地位に固執などしないこの男は、それよりも噂のユリエルとお近づきになれた事を楽しんでいる。現在はすっかり、ユリエルと悪い友達となった。
「悪い予感ほど、当たるものですよ」
「さようで」
何とも軽薄な笑みと物言いだが、クレメンスという人物はこういう話し方が染みついているらしい。ユリウスも気にはしていない。
「さて、殿下。こうなっては事態は急を要します。いかがなさいますか?」
鋭く青い瞳がユリエルを見据える。それを受け、ユリエルも素早く引き出しから紙を取り出し、何やら書きつけてクレメンスへと渡した。
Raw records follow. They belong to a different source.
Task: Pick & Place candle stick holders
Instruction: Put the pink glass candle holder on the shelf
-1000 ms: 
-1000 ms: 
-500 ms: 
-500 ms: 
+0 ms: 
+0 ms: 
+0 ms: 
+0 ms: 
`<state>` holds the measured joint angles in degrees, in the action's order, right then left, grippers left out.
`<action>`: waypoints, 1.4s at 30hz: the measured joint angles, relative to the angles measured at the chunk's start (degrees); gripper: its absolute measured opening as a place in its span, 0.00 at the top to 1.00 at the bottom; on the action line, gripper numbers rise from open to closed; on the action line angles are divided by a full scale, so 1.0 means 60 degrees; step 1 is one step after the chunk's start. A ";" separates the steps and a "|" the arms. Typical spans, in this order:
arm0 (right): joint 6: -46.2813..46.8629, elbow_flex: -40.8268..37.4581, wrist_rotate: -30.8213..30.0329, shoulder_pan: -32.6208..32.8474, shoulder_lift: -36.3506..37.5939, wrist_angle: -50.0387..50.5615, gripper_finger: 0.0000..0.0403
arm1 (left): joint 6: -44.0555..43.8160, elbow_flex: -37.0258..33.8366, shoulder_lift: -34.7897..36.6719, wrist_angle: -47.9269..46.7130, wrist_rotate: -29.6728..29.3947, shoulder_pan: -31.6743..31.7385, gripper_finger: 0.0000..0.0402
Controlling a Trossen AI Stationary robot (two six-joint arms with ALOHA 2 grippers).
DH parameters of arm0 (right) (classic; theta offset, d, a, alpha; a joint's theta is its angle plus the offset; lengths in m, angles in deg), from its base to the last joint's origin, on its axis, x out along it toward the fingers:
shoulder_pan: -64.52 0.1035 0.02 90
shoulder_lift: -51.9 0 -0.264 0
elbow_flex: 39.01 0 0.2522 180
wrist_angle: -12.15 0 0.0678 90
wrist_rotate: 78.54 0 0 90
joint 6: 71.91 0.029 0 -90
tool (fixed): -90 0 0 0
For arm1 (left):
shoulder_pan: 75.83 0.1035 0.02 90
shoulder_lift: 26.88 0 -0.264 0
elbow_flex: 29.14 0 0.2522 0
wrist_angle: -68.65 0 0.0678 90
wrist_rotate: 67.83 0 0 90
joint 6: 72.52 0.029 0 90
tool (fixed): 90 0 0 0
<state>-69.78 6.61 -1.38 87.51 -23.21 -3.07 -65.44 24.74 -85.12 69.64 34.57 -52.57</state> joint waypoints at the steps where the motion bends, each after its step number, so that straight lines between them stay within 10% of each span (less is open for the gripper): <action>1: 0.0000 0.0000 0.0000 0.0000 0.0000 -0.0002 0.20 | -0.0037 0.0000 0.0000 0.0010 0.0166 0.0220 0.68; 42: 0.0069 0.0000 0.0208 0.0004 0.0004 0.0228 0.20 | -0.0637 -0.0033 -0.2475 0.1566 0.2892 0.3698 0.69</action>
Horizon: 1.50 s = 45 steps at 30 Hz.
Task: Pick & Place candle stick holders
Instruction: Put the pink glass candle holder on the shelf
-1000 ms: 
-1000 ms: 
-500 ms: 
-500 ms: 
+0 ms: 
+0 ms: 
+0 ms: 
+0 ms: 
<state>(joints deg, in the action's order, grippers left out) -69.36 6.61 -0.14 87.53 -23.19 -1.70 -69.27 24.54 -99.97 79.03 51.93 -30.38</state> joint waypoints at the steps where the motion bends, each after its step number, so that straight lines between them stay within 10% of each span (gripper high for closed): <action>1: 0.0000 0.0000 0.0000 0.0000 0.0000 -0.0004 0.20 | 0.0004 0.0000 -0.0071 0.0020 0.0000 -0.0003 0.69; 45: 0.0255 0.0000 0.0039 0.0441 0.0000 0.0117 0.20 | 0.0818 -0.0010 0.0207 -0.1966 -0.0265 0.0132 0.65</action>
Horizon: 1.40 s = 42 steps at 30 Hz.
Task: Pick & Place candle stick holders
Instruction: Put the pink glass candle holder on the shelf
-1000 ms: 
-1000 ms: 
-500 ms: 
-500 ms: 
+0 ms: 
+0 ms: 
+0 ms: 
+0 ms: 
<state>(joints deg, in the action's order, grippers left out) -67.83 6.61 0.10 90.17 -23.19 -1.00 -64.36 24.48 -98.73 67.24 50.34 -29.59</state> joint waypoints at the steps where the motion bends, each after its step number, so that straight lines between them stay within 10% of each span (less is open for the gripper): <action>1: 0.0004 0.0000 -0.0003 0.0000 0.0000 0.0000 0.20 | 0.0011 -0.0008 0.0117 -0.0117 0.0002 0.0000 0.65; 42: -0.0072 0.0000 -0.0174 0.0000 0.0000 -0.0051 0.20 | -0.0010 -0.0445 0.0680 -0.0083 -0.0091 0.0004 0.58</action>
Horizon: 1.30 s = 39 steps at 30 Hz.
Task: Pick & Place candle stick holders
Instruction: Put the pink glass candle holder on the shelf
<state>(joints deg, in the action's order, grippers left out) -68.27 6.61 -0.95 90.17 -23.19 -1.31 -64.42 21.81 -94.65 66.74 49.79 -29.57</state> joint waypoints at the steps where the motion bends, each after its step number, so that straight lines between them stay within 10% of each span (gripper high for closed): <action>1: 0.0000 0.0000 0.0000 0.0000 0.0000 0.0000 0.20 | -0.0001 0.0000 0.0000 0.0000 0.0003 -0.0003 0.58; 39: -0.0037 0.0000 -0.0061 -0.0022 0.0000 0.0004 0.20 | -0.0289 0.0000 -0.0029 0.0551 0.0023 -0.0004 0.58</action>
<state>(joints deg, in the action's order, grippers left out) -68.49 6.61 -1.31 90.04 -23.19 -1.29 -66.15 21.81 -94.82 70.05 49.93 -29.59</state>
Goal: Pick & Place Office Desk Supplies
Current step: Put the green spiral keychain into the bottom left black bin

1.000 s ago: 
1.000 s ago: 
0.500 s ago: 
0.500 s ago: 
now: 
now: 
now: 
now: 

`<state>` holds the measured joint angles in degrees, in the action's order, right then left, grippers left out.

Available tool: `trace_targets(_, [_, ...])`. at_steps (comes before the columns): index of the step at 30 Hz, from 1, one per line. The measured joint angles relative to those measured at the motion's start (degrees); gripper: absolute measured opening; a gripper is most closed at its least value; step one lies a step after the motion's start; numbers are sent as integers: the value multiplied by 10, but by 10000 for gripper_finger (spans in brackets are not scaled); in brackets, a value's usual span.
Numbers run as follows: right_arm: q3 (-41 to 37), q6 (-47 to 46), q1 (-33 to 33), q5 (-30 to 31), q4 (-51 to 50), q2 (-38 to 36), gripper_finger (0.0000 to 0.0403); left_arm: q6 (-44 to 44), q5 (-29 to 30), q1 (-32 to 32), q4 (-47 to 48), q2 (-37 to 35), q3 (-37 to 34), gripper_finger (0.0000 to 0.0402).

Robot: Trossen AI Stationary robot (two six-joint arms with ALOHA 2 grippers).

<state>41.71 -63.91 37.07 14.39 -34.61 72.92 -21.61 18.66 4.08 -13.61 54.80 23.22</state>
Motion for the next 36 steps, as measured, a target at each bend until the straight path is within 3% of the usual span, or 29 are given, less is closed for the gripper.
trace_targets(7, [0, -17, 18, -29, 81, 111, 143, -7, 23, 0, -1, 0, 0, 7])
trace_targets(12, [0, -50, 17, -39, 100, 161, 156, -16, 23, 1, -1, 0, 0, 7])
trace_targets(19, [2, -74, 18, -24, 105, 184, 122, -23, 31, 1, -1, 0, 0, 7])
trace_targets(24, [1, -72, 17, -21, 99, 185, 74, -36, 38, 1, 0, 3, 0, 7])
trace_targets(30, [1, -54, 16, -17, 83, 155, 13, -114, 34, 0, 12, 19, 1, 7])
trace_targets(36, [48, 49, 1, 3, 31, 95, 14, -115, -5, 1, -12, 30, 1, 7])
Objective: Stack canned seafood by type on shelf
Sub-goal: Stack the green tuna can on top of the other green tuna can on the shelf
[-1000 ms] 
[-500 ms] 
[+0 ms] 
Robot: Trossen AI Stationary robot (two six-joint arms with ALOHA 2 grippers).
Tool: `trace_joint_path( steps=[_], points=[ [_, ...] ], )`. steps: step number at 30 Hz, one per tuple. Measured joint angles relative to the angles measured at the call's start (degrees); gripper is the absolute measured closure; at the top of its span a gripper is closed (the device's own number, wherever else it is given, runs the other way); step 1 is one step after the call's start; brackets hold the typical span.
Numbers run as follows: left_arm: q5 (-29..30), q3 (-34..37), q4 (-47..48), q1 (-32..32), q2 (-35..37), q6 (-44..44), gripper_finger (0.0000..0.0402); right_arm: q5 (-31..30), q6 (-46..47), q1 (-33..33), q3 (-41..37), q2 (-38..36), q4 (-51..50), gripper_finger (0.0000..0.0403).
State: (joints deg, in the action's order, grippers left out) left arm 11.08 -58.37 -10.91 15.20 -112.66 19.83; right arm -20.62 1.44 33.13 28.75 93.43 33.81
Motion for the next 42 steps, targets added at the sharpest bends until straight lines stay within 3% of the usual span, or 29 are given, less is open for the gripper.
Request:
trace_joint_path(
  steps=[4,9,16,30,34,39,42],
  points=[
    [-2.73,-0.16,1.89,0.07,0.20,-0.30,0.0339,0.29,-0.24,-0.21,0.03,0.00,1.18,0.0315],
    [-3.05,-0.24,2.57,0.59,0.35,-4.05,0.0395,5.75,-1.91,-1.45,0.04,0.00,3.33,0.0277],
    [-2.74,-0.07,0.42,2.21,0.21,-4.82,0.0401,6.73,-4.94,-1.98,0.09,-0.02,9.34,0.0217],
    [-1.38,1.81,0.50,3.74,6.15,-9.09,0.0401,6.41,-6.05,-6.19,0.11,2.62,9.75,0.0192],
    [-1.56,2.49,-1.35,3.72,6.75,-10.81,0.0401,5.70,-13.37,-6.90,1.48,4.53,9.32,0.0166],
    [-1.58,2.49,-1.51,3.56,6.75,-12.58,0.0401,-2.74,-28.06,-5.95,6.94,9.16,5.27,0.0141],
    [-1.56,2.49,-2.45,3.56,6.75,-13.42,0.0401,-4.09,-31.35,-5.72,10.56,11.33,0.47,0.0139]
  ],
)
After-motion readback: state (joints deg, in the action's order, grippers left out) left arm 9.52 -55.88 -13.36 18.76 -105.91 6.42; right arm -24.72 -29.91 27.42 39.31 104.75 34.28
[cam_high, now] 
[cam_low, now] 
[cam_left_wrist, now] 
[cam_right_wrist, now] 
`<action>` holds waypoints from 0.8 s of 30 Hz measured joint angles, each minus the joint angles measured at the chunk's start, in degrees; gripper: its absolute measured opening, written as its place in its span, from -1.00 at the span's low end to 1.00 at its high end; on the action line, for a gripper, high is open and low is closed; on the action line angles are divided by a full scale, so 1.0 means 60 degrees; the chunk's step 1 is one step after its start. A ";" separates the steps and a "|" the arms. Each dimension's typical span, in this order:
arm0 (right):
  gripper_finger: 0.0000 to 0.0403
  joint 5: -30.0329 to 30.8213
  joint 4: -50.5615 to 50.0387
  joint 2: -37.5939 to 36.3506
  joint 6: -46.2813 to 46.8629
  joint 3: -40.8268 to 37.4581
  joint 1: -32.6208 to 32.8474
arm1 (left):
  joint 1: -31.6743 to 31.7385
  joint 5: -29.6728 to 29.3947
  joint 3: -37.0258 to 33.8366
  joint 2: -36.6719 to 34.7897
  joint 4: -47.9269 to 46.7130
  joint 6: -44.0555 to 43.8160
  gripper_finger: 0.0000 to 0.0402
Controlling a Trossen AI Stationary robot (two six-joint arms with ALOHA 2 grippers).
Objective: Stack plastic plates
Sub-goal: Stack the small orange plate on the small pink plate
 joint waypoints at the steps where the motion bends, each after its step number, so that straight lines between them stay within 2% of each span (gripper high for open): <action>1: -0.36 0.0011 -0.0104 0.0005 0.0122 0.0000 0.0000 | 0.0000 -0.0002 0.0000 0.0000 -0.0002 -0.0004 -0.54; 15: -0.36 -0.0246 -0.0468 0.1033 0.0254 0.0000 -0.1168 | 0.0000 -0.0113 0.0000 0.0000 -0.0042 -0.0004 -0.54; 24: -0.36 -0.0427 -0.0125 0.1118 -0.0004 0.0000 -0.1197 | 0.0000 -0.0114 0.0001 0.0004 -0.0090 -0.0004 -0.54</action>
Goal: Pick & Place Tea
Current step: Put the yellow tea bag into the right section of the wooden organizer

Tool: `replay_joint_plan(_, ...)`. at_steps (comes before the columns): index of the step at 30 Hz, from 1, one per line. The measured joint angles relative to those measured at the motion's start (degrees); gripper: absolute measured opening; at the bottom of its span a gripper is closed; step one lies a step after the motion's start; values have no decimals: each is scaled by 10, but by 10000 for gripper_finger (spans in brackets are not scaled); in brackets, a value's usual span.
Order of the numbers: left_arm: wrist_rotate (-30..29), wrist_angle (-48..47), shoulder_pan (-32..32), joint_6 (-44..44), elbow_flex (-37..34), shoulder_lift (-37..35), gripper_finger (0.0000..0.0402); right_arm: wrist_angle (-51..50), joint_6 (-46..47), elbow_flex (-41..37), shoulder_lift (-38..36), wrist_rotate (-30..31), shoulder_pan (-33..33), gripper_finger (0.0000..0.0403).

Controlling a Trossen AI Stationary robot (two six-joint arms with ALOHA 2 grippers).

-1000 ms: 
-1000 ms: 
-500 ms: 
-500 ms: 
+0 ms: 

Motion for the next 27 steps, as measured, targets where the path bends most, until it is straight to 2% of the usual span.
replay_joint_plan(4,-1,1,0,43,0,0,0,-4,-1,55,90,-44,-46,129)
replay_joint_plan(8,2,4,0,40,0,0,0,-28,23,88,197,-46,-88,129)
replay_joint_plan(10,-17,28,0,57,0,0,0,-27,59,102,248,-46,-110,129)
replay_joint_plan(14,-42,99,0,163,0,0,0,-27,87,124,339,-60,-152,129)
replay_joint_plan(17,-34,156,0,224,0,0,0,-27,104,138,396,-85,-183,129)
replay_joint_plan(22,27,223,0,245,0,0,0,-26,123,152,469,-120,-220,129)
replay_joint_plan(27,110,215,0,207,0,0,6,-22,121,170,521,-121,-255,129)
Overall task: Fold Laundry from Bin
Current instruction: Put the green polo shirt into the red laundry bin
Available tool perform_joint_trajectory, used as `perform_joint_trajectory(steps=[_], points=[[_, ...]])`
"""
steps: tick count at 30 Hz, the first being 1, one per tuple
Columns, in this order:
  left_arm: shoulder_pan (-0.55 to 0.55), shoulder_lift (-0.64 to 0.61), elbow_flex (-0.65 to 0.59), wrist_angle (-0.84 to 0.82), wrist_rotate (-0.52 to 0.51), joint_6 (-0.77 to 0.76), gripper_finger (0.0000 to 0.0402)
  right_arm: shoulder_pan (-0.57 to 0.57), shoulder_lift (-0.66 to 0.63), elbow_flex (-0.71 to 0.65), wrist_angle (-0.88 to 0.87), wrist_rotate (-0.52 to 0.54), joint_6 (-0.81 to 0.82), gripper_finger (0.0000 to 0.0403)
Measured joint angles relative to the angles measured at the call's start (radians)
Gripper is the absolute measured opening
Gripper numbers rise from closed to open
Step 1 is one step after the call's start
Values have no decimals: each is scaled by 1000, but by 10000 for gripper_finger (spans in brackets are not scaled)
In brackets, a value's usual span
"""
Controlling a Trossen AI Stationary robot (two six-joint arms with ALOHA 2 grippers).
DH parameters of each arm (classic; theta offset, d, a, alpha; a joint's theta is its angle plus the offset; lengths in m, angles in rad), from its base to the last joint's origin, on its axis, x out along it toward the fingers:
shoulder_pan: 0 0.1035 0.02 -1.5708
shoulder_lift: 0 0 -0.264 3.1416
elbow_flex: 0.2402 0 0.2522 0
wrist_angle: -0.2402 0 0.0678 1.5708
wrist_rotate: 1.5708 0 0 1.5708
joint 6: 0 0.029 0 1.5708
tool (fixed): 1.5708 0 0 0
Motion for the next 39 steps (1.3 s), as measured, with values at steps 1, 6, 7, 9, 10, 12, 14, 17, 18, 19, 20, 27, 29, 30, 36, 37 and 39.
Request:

「できるだけ早く、これをラインバール平原へ飛ばしてください」
「ちなみに、内容を伺っても?」
「無暗に動くな。平原を死守せよ。まぁ、もう少し柔らかく丁寧に書いてはいますが」
王都を奪われた今、勇んで持ち場を離れる事が一番危険な事だ。特にラインバール平原まで相手の手に渡れば、もう立て直すことができなくなる。
クレメンスも頷いて、それを丁寧に懐へとしまった。
「追加の報告については、今夜にでも報告に参ります」
「えぇ、そうして下さい。私は近隣の砦に同様の手紙を送ります。今個別に動けば兵力を削るばかりです。相手の出方も数も分からないうちは、下手に手も打てません」
問題は山積状態。ここで下手を打てば致命的だろう。
まずは各砦がバラバラに王都奪還を目指して出兵する事を抑えなければならない。それでなくても兵力が散漫している今、各個撃破などされて兵数を減らしてはいざ奪還という段階で兵力が足りなくなる。
次の問題は、敵に港を奪われたことだ。
王都に最も近いキエフ港が敵方に落ちた。これにより、敵兵が国内に入り込んでいるらしい。そして最悪なのが、タニス海軍がキエフ港を拠点としていた為にほぼ全滅。現在海上は敵の思いのままという、間抜けな有様だ。
ついでに言うならば、最も兵力を集中させているラインバール平原から兵を動かせない事。兵の数が減ったと悟られれば攻め込まれる可能性がある。
そして、シリルとグリフィスの身柄がまだ確保できていない事だ。
「出来るところから、とはいいますが。正直、頭の痛い事ばかりです」
「心労お察しいたしますよ、殿下」
「お前に擦り付けてしまいたいですね、クレメンス」
「謹んで、辞退させていただきます」
人を食ったような笑みを浮かべたクレメンスが、丁寧な礼をして退室していく。それを見送って、ユリエルは更に一つ溜息をついた。